Troubling, however, is the seeming reality that the Texas populations are apparently the only remaining “peripheral puddles” of Opheodrys vernalis to be found anywhere south of the latitude of the final Pleistocene glaciations (excepting, of course, the montane populations in the Southwest that persist in areas that are “elevationally” boreal). Portions of the intervening areas (especially eastern Oklahoma, Arkansas, and Missouri) would appear to constitute much more ideal habitat for the species than coastal Texas, but no unequivocal, documented specimens of O. vernalis exist from these areas.
The known history of the Smooth Green Snake in Texas is rather controversial, however, filled with erroneous identifications, undocumented sightings, and once extant but now tragically lost specimens. Currently represented from the state by only 6 indisputable museum specimens (two of which may have vanished), a couple of tentative fossil records from central and far west Texas, and 4-6 unvouchered sight records likely corresponding to actual specimens that somehow either never made it into collections of record or were so placed but are now irretrievably lost.
Additionally, the acknowledged expert on this species, the late Arnold B. Grobman (1918-2012), maintained throughout his lifetime that all legitimate Texas specimens of Opheodrys vernalis "were established via human agency" (Grobman 1941, Walley 2003), despite the fact that this species has never been popular with local herpetoculturists. Curiously, Grobman's rather dogmatic pronouncement was adopted by Bryce C. Brown (1950), who succeeded Strecker as The Authority on Texas Herpetology, even though Brown's thesis advisor at Texas A&M College, William B. Davis (1949) had personally collected (and published on) an O. vernalis found near Sealy, Austin County, a year before Brown's magnum opus was published.
All of the known, verified Opheodrys vernalis specimens collected in Texas have been found in coastal prairie, habitat hardly considered typical for the species. The most recent examples were road casualties discovered in the 1960s, which would make half a century since a specimen from the state has been brought to the attention of science. Admittedly, this is a small, cryptically-colored, and secretive snake, but still, some of the known specimens have come from relatively populous areas of the state; the locality of one of the later specimens, near Hobby Airport in Houston, has now been swallowed up by the state's largest city.
The alleged Helotes, Bexar County, Texas specimens
But perhaps the most controversial and yet tantalizing Texas “record” for the species rests almost entirely upon the authority of one individual, Albert J.B. Kirn (1885-1950), an avocational naturalist who resided in the community of Somerset, in southwestern BexarCounty, for the last twenty-seven years of his life. A self-taught, "broad spectrum" biologist who concentrated in ornithology, Kirn authored or co-authored numerous papers in various fields of natural history during his lifetime (Messerly 1998). Later in life, he occasionally published anecdotal herpetological notes in the journal Herpetologica and corresponded with Lawrence M. Klauber and Cornell herpetologists Albert and Anna Wright. Somewhat surprisingly, however, he never personally went to print with his discovery of preserved Smooth Green Snakes, allegedly from the village of Helotes, Bexar County, at the southern edge of the Edwards Plateau just northwest of San Antonio.

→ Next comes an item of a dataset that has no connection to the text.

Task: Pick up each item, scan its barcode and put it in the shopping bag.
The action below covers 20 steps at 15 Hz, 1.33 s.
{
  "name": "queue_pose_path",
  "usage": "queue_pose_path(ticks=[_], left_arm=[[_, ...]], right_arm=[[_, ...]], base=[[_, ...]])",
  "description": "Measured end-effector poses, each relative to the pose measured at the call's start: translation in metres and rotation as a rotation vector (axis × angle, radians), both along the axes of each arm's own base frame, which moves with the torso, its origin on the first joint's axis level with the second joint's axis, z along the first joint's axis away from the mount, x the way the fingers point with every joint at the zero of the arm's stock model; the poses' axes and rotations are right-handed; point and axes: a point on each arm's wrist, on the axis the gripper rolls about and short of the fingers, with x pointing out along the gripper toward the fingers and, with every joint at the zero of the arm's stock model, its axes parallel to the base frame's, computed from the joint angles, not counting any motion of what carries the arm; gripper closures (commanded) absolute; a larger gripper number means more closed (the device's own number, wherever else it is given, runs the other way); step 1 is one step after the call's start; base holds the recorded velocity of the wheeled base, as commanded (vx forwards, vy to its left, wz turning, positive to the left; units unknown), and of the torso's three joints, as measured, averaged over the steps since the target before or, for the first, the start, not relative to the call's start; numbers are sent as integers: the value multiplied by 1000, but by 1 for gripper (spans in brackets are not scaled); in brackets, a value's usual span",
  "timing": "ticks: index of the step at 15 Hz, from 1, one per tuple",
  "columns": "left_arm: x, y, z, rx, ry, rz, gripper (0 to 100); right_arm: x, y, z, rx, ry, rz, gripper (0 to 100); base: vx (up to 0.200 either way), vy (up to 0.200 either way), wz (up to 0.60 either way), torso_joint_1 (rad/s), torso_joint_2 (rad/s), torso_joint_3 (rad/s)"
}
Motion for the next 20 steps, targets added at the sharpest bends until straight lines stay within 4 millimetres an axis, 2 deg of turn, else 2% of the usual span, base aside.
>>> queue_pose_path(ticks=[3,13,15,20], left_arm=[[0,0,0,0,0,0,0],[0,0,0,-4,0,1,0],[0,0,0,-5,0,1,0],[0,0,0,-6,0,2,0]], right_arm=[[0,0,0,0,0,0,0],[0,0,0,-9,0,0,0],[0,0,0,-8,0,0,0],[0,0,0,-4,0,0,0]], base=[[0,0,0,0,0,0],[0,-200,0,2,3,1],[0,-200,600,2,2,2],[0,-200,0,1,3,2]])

The presumed Helotes specimens were first mentioned in J. Walker Davenport’s booklet, Field book of the snakes of Bexar County, Texas, and vicinity. (Davenport 1943), which stated, “This snake is not considered a native of this part of the country but Mr. A. J. Kirn found three pickled specimens of O. vernalis in the collection of specimens by the late Gabriel Marnoch, labeled Helotes, Texas. Several collectors report having seen this snake in the Helotes region but none have been brought into the [reptile] garden.”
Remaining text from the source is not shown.